--- AVAILABLE DATA ---

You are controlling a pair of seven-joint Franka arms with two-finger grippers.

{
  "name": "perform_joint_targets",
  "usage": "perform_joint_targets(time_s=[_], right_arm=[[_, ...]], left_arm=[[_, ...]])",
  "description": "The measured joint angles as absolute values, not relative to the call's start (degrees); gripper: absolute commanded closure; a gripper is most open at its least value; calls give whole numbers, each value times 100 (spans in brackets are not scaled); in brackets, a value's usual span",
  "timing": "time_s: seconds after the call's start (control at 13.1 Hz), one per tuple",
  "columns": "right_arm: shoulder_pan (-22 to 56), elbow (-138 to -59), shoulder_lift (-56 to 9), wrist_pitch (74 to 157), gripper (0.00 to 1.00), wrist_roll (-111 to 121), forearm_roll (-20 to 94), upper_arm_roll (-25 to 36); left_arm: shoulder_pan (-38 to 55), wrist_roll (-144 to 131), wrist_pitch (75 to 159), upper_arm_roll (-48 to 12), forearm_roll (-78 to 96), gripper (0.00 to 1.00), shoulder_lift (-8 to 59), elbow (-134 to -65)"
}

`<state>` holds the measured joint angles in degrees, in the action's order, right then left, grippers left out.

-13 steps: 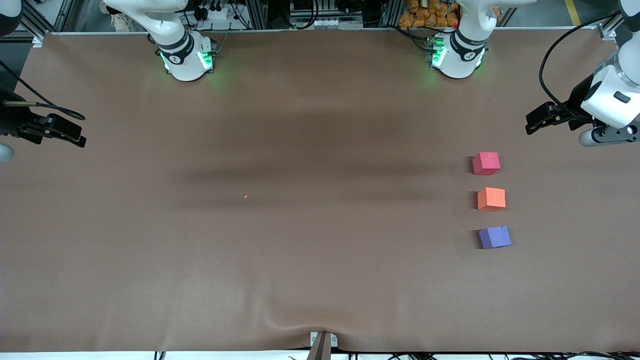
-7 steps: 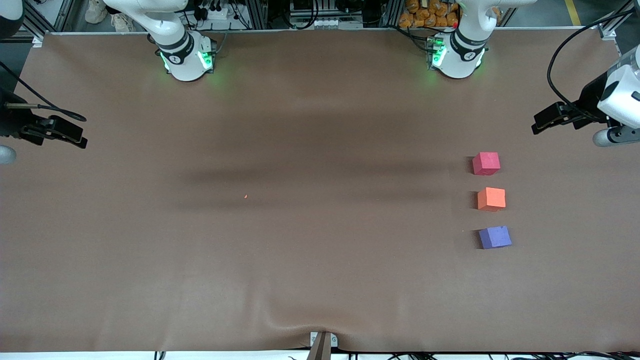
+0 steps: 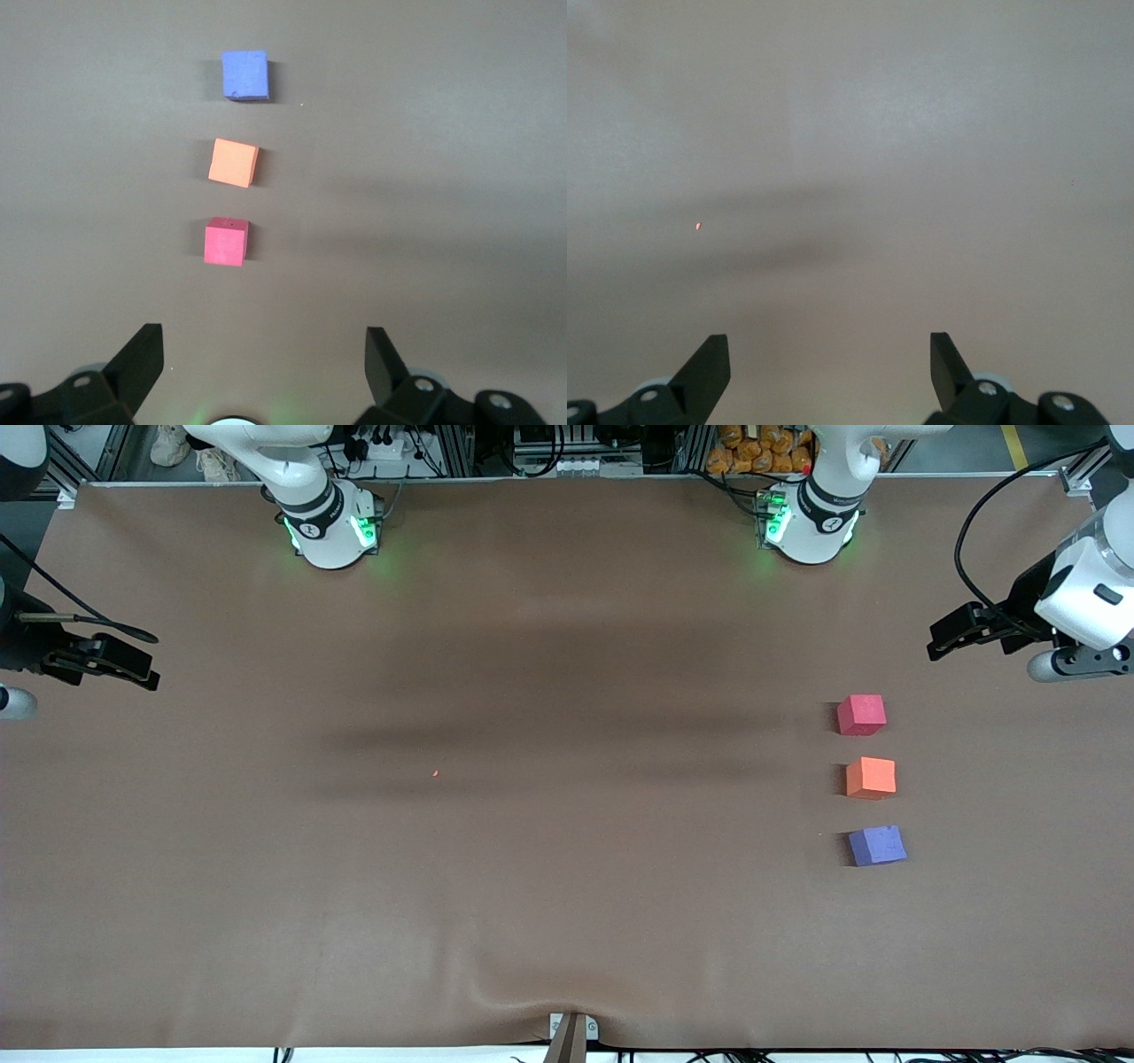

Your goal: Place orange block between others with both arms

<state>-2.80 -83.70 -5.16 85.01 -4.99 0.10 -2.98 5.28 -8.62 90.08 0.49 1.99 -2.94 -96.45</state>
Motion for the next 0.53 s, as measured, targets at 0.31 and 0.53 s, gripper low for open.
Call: perform_joint_targets(time_s=[0.31,0.53], right_arm=[[-280,-8369,-516,8501,0,-499,10,-298],[-280,-8369,-516,8501,0,-499,10,-298]], left_arm=[[535,-329,9085,56,-21,0,-294,-9645],[535,-264,9088,77,-43,0,-294,-9645]])
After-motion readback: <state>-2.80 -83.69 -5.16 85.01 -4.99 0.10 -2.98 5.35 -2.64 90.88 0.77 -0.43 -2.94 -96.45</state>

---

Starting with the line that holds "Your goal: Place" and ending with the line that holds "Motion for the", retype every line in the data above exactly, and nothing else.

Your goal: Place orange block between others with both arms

<state>-2.80 -83.70 -5.16 85.01 -4.99 0.10 -2.98 5.28 -8.62 90.08 0.49 1.99 -2.94 -96.45</state>
Motion for the next 0.53 s, as measured, targets at 0.31 and 0.53 s, gripper low for open.

With that, the output is done.